UNICEF and WHO are collaborating with partners to strengthen immunisation systems as countries work to respond to vaccine-preventable diseases and regain ground.

  • Helping the government close immunisation coverage gaps, including identifying communities and individuals who went unnoticed during the pandemic;
  • Ensuring that the delivery of the COVID-19 vaccine is well integrated into overall immunisation service planning in order to protect childhood and other vaccination services;
  • Assisting the country in developing plans to prevent and respond to vaccine-preventable disease outbreaks, as well as strengthening immunisation systems, as part of COVID-19 recovery efforts.

World Immunization Week (2022) will be held from April 24 to 30, with the hashtag #LongLifeForAll.

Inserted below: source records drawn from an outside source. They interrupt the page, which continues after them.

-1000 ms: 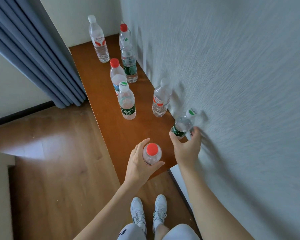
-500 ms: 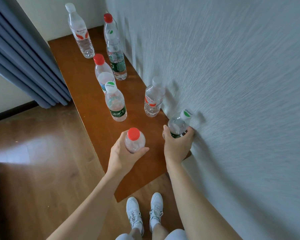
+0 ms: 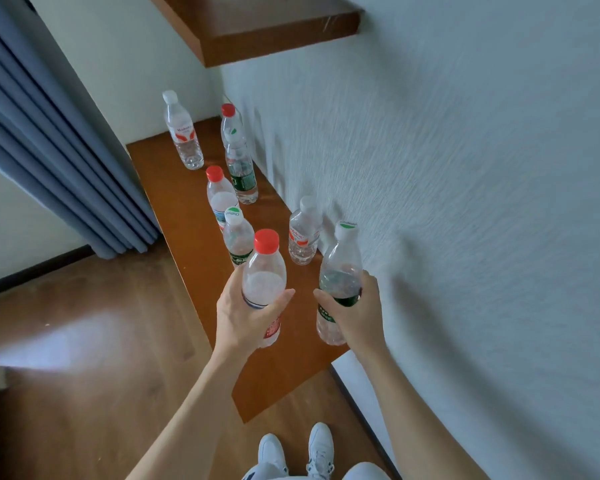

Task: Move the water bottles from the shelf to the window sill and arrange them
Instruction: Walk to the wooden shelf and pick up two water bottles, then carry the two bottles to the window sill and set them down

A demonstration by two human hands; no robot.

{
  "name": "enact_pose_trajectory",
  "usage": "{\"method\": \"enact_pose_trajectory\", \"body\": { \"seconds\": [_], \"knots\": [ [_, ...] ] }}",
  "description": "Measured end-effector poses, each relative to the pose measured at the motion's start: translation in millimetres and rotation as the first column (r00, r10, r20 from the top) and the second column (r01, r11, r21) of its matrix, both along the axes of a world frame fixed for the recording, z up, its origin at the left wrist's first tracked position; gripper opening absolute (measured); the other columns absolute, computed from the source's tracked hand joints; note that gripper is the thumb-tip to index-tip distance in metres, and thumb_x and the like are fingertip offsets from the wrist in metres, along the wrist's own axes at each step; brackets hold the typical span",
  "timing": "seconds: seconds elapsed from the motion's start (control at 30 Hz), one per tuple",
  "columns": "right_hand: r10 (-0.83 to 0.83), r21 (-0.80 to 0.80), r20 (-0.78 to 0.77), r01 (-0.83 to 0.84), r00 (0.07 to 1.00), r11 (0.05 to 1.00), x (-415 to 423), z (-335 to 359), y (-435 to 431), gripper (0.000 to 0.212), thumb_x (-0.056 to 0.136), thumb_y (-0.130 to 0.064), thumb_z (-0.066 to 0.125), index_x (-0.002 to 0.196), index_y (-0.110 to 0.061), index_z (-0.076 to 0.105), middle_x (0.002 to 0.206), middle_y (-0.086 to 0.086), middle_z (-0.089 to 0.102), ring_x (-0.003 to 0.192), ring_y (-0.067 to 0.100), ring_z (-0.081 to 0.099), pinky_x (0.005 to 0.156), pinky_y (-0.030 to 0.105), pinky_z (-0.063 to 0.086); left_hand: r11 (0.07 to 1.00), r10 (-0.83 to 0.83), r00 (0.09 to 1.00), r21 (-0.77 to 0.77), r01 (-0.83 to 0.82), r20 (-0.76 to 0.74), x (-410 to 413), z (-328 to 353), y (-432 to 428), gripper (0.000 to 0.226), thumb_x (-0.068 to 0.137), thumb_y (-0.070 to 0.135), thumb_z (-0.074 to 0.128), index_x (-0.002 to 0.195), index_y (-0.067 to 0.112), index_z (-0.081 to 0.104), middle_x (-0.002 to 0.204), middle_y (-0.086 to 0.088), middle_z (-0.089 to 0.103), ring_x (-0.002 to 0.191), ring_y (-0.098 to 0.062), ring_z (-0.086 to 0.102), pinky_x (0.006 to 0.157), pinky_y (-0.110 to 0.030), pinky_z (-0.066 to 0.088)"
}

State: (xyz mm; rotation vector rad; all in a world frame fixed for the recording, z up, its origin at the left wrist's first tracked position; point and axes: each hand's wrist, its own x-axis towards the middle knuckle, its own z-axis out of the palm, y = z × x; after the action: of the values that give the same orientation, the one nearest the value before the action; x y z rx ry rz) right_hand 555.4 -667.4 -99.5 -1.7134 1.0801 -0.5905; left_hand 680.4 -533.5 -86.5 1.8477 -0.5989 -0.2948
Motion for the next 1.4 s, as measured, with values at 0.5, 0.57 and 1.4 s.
{"method": "enact_pose_trajectory", "body": {
  "seconds": [0.5, 0.57, 1.4],
  "knots": [
    [0.281, -0.092, 0.162, -0.269, 0.946, 0.959, -10.0, 48.5, 38.6, 0.074, 0.071, -0.05, 0.083, 0.134, -0.027, 0.049, 0.119, -0.018, 0.062, 0.11, -0.004, 0.059, 0.091, 0.01, 0.051, 0.988, 0.101, 0.995, -0.119, -0.101, -0.011, -34.7, 45.9, 48.5, 0.066, 0.064, 0.055, 0.077, 0.123, 0.039, 0.05, 0.11, 0.012, 0.064, 0.104, -0.007, 0.062, 0.077, -0.011, 0.051],
    [0.329, -0.073, 0.175, -0.321, 0.928, 0.944, -2.8, 53.3, 46.8, 0.075, 0.066, -0.057, 0.079, 0.129, -0.033, 0.048, 0.112, -0.028, 0.058, 0.103, -0.013, 0.057, 0.086, 0.002, 0.046, 0.982, 0.142, 0.99, -0.125, -0.14, 0.005, -37.1, 51.5, 63.0, 0.061, 0.064, 0.054, 0.077, 0.118, 0.046, 0.05, 0.107, 0.016, 0.064, 0.102, -0.005, 0.063, 0.072, -0.008, 0.05],
    [0.927, -0.033, 0.253, -0.955, 0.278, 0.295, 96.4, 36.6, 254.2, 0.062, 0.064, -0.064, 0.08, 0.113, -0.04, 0.051, 0.102, -0.014, 0.066, 0.098, 0.007, 0.067, 0.078, 0.022, 0.058, 0.518, 0.847, 0.519, -0.037, -0.855, -0.114, -85.8, 42.3, 298.8, 0.053, 0.055, 0.067, 0.079, 0.1, 0.053, 0.054, 0.092, 0.015, 0.068, 0.089, -0.007, 0.068, 0.078, -0.031, 0.057]
  ]
}}
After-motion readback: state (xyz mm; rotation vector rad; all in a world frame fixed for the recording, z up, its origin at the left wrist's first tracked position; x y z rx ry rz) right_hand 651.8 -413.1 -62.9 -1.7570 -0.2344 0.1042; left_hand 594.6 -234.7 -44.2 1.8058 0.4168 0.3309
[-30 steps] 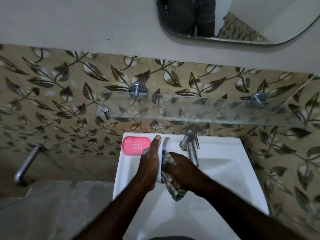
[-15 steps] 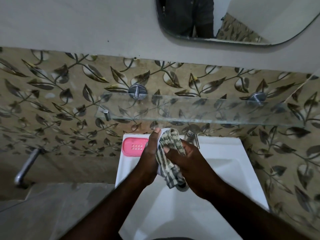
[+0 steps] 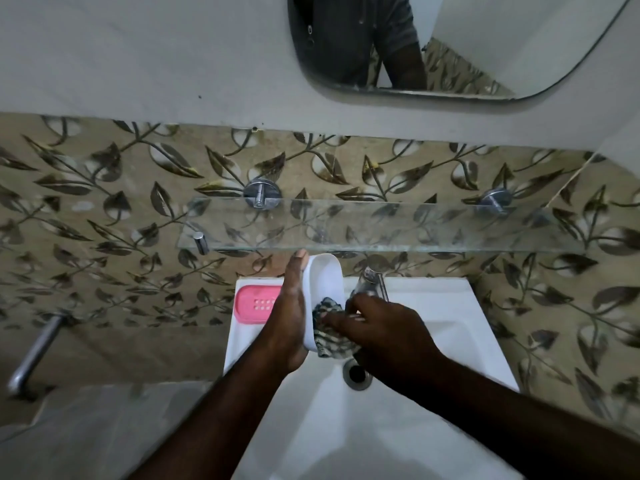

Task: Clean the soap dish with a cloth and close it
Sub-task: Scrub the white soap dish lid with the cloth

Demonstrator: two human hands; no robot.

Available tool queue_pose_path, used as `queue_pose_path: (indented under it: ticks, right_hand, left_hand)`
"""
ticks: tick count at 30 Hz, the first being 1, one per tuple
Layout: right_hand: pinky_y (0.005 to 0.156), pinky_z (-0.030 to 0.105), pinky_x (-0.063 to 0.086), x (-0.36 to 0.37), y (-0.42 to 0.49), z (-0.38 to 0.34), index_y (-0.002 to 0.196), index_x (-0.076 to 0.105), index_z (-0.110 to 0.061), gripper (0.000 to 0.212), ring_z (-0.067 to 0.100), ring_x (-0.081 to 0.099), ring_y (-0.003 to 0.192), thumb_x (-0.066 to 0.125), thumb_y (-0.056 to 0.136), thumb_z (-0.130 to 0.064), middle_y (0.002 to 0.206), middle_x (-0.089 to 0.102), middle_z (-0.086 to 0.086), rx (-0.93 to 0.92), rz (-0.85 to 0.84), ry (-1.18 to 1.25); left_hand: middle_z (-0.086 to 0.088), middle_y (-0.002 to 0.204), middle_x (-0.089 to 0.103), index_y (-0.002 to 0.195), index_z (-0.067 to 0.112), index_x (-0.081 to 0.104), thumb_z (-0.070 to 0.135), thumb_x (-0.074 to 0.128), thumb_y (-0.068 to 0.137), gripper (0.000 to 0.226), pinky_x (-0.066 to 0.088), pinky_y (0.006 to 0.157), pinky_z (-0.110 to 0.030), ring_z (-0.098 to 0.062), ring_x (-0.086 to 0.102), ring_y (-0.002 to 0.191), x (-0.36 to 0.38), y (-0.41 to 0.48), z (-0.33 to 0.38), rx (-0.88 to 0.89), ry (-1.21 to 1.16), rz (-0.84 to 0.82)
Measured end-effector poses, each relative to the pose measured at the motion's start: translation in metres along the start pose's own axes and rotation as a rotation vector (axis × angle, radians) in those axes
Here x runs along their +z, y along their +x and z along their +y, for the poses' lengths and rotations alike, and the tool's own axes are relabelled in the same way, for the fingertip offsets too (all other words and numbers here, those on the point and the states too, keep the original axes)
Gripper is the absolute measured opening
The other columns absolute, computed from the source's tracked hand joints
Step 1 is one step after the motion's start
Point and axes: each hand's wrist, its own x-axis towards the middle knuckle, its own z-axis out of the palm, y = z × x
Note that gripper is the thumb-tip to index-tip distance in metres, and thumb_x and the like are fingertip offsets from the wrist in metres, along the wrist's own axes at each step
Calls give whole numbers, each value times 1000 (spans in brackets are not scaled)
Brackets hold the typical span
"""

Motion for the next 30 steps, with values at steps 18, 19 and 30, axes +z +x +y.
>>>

The goal of World Immunization Week, which occurs in the last week of April, is to emphasise the value of collaboration and to promote the use of vaccines to protect people of all ages from disease.

WHO collaborates with governments all over the world to raise awareness about the importance of vaccines and immunisation, as well as to provide governments with the guidance and technical assistance they need to implement high-quality immunisation programmes. The ultimate goal of World Immunization Week is to protect as many people as possible – and their communities – from vaccine-preventable diseases.